To investigate the molecular mechanism by which Ang II regulates the expression of ACE2, we examined the promoter activity its gene, ace2. Using sequence deletion and

site-directed mutation analyses, we identified a region upstream of ace2, at –516/–481 domain, that is required for Ang II-activated transcription. We also demonstrated that the sequence ATTTGGA is the Ang II responsive element.

From this study, the results of the promoter activity assay are consistent with those that show cardiac ACE2 was significantly up-regulated at both transcriptional and translational levels in HCFs after Ang II stimulation-presumably via the Ang II-AT1R signaling pathway.

Several reports have shown that elevated Ang II levels were observed in conjunction with cardiac ACE2 up-regulation in subjects with cardiovascular disease, (e.g., MI, heart failure and atrial fibrillation) both in the clinic and in animal experiments (Zisman et al., 2003;

Goulter et al., 2004; Burrell et al., 2005; Pan et al., 2007; Epelman et al., 2008). This raises the possibility that cardiac ACE2 up-regulation is associated with the modulation of the effect of Ang II, by an antagonist for example, which diminishes the effect of increased Ang II.

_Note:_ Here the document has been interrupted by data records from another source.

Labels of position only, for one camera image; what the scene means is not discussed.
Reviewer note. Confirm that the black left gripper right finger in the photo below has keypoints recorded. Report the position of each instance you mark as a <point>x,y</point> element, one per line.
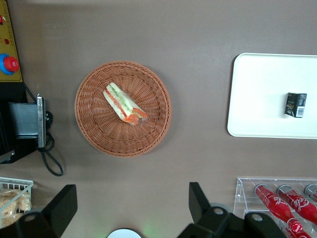
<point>210,218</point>

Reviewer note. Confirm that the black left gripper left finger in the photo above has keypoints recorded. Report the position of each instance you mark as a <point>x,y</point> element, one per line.
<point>59,208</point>

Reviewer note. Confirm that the plastic-wrapped triangle sandwich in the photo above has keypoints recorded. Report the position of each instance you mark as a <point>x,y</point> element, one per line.
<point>124,104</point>

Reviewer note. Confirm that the brown woven wicker basket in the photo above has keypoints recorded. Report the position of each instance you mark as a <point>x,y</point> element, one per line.
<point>104,129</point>

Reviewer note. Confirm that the white rectangular plastic tray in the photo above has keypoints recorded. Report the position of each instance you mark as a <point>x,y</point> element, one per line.
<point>262,99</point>

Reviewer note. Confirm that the clear acrylic bottle rack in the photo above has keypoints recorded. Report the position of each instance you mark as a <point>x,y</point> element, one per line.
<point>247,193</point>

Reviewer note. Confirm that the bagged crumbly snack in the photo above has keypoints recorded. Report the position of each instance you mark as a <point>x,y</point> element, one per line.
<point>10,203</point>

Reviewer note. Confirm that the red cola bottle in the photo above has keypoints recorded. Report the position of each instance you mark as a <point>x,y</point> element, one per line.
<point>298,203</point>
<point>312,191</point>
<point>296,229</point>
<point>272,200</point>

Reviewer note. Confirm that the white round disc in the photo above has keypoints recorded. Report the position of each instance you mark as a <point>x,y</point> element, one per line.
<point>123,234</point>

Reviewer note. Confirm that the small black drink carton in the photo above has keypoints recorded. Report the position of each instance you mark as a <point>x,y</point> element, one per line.
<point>295,104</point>

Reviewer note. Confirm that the red emergency stop button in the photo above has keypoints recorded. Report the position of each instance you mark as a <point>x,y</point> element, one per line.
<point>10,64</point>

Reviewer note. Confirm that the yellow control box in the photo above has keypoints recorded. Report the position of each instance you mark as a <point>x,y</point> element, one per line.
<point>7,32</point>

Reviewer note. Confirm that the black metal mount bracket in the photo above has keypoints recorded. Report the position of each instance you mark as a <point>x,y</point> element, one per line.
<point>22,119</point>

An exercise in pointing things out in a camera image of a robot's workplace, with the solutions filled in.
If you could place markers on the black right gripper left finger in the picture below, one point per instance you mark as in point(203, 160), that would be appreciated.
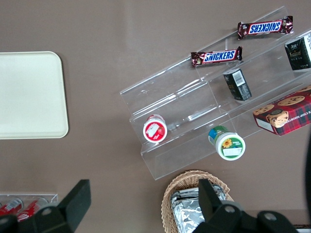
point(75, 204)

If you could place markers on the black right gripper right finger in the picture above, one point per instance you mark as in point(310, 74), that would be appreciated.
point(209, 201)

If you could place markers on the light wicker basket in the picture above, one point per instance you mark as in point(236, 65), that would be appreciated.
point(170, 194)

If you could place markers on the white rectangular snack tray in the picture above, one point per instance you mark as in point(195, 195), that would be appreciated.
point(302, 228)

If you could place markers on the beige plastic tray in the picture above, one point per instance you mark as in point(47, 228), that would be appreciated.
point(29, 94)

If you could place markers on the clear acrylic bottle rack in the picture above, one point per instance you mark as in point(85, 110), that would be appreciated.
point(52, 197)

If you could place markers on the aluminium foil container stack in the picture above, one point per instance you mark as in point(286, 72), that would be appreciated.
point(184, 211)

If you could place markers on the red cola bottle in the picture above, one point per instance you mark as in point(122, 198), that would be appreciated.
point(30, 210)
point(9, 206)

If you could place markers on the green lid yogurt cup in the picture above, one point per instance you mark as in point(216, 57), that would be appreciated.
point(229, 145)

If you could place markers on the red lid yogurt cup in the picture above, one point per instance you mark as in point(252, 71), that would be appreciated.
point(154, 129)

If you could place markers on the clear acrylic step display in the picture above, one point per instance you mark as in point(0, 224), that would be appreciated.
point(184, 97)

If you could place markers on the red tartan cookie box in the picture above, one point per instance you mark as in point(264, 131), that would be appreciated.
point(289, 114)

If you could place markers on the small black barcode box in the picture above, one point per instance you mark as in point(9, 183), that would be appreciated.
point(239, 85)

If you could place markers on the Snickers chocolate bar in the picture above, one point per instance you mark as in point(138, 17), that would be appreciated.
point(216, 57)
point(264, 28)

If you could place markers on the small black white box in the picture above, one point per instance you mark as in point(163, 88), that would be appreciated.
point(298, 54)

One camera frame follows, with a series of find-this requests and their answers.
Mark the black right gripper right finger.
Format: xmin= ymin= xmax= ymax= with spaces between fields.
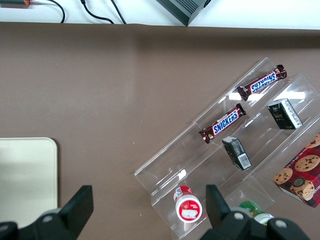
xmin=199 ymin=184 xmax=312 ymax=240

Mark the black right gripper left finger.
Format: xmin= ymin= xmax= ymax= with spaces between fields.
xmin=0 ymin=184 xmax=95 ymax=240

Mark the cream plastic tray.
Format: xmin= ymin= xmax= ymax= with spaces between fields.
xmin=0 ymin=137 xmax=59 ymax=229

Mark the green yogurt cup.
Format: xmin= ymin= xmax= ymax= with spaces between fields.
xmin=238 ymin=200 xmax=275 ymax=226

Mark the red yogurt cup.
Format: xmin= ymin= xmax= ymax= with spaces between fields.
xmin=172 ymin=185 xmax=203 ymax=224

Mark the clear acrylic stepped stand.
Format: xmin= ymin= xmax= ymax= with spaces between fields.
xmin=133 ymin=56 xmax=320 ymax=240

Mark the small black carton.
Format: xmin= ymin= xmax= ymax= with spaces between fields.
xmin=266 ymin=97 xmax=304 ymax=131
xmin=221 ymin=136 xmax=252 ymax=171

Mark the red plaid cookie box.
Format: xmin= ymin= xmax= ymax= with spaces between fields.
xmin=272 ymin=132 xmax=320 ymax=209

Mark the Snickers chocolate bar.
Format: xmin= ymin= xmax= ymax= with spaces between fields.
xmin=236 ymin=64 xmax=288 ymax=102
xmin=198 ymin=102 xmax=247 ymax=145

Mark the dark grey electronics box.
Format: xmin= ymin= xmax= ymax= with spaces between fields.
xmin=155 ymin=0 xmax=214 ymax=27

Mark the orange tipped tool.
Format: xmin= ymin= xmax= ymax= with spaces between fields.
xmin=0 ymin=0 xmax=34 ymax=7

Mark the black cable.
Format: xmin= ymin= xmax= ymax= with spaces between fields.
xmin=32 ymin=0 xmax=67 ymax=24
xmin=80 ymin=0 xmax=115 ymax=25
xmin=109 ymin=0 xmax=127 ymax=25

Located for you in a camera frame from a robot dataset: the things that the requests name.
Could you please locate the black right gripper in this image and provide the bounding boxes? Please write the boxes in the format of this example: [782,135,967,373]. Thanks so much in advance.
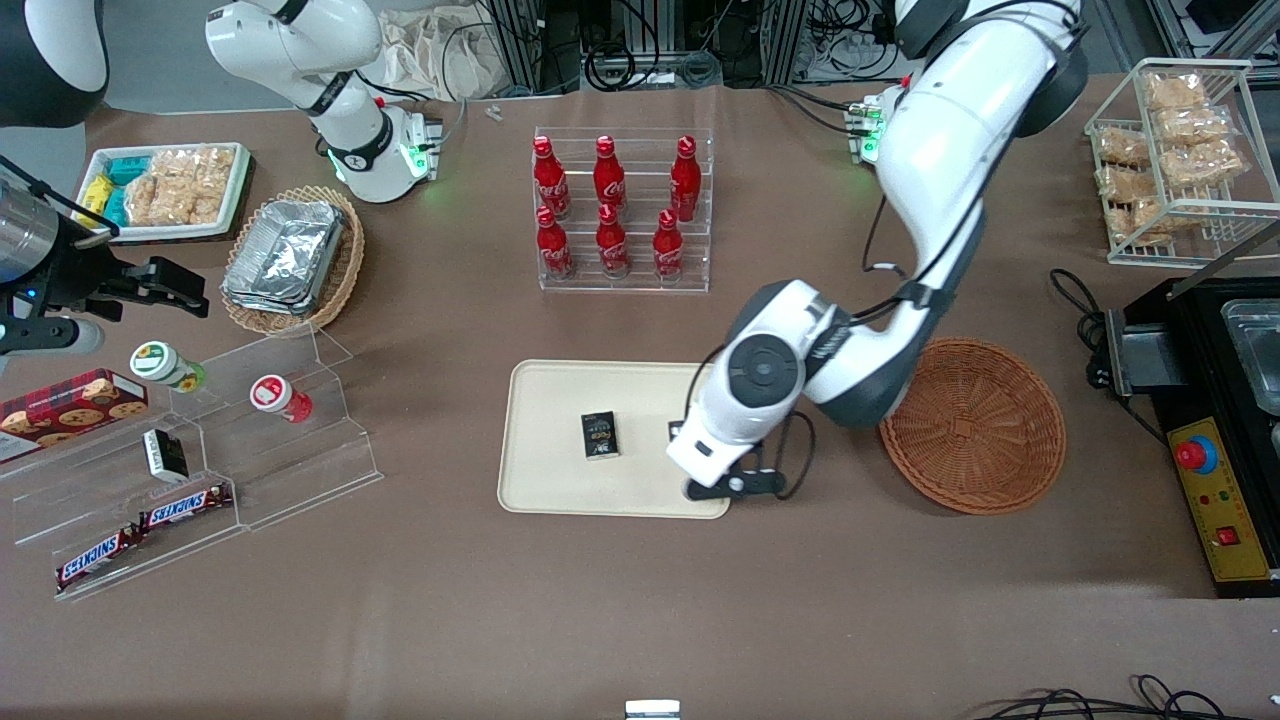
[8,236,210,323]

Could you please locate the white rectangular snack tray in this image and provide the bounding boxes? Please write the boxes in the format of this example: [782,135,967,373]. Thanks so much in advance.
[76,142,254,244]

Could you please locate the silver foil tray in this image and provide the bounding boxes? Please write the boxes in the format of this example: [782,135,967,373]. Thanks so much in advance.
[222,205,348,317]
[224,199,343,307]

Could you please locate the black packaged sandwich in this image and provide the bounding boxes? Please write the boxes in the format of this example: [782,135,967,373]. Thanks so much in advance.
[580,410,622,462]

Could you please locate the cream plastic tray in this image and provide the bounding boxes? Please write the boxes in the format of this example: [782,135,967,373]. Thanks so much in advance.
[497,358,737,521]

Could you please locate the oval light wicker basket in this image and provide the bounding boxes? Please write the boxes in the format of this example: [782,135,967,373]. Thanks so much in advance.
[220,184,366,338]

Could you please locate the round brown wicker basket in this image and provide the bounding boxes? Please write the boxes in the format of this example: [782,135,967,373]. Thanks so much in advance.
[879,337,1067,517]

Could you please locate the green lid sunflower cup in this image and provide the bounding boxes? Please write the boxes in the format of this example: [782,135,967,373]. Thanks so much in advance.
[129,340,207,394]

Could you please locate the clear rice cracker bag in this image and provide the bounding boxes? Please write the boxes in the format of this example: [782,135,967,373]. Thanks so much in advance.
[1153,104,1233,148]
[1098,164,1158,203]
[123,150,187,228]
[1131,197,1173,243]
[1096,127,1153,168]
[180,146,238,225]
[1143,71,1208,111]
[1158,139,1247,188]

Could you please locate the red tartan cookie box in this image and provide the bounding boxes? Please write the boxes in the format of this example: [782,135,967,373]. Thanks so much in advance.
[0,369,150,464]

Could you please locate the red lid strawberry cup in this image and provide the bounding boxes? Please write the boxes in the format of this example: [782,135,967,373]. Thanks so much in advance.
[249,374,314,424]

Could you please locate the black white-sided snack pack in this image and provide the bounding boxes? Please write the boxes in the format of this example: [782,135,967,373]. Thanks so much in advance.
[142,427,190,484]

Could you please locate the clear acrylic bottle rack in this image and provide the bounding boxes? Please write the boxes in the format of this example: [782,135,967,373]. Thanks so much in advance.
[532,126,717,295]

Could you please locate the brown Snickers bar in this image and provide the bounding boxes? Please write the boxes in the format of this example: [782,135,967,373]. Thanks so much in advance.
[137,482,234,532]
[54,526,147,593]

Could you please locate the clear acrylic tiered shelf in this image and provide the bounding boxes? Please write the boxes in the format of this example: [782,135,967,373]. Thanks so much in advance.
[0,325,387,603]

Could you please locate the red cola bottle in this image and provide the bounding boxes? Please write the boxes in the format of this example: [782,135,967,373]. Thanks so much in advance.
[595,203,632,280]
[652,209,687,284]
[536,205,577,282]
[669,135,704,224]
[532,135,572,222]
[593,135,628,213]

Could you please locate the white cloth bag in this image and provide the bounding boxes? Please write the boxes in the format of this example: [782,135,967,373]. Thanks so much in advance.
[378,5,503,103]

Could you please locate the black countertop appliance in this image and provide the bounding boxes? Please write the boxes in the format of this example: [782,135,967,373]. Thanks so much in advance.
[1105,274,1280,602]

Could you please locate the yellow control panel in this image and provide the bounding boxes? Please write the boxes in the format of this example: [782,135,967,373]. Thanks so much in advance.
[1169,417,1272,584]

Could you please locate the steel appliance pan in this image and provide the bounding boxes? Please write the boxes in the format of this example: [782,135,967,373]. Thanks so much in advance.
[1219,297,1280,417]

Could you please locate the grey metal bar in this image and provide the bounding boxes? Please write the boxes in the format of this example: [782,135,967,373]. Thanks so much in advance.
[1164,218,1280,302]

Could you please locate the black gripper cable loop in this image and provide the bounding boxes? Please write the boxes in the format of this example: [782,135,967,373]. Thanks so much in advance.
[745,408,818,502]

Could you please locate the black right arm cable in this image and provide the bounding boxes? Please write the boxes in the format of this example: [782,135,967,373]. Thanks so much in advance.
[0,153,123,240]

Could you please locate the black appliance power cable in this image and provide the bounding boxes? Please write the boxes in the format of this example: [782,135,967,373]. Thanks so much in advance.
[1049,267,1167,443]

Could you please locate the black floor cables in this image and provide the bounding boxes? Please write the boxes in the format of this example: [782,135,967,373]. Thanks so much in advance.
[972,674,1280,720]

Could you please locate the white wire rack basket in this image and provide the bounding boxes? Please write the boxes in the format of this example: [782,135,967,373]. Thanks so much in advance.
[1084,57,1280,269]

Based on the results of Ang II-stimulated ACE2 up-regulation in HCFs, we suggest that the regulation of ACE2 by Ang II may be largely dependent on pathological and/or physiological conditions, and that up-regulated ACE2 may play a compensatory role in counteracting the effects from the increased ACE activity and Ang II production in the heart. This compensatory or protective role of ACE2 may serve to maintain homeostasis within the RAS.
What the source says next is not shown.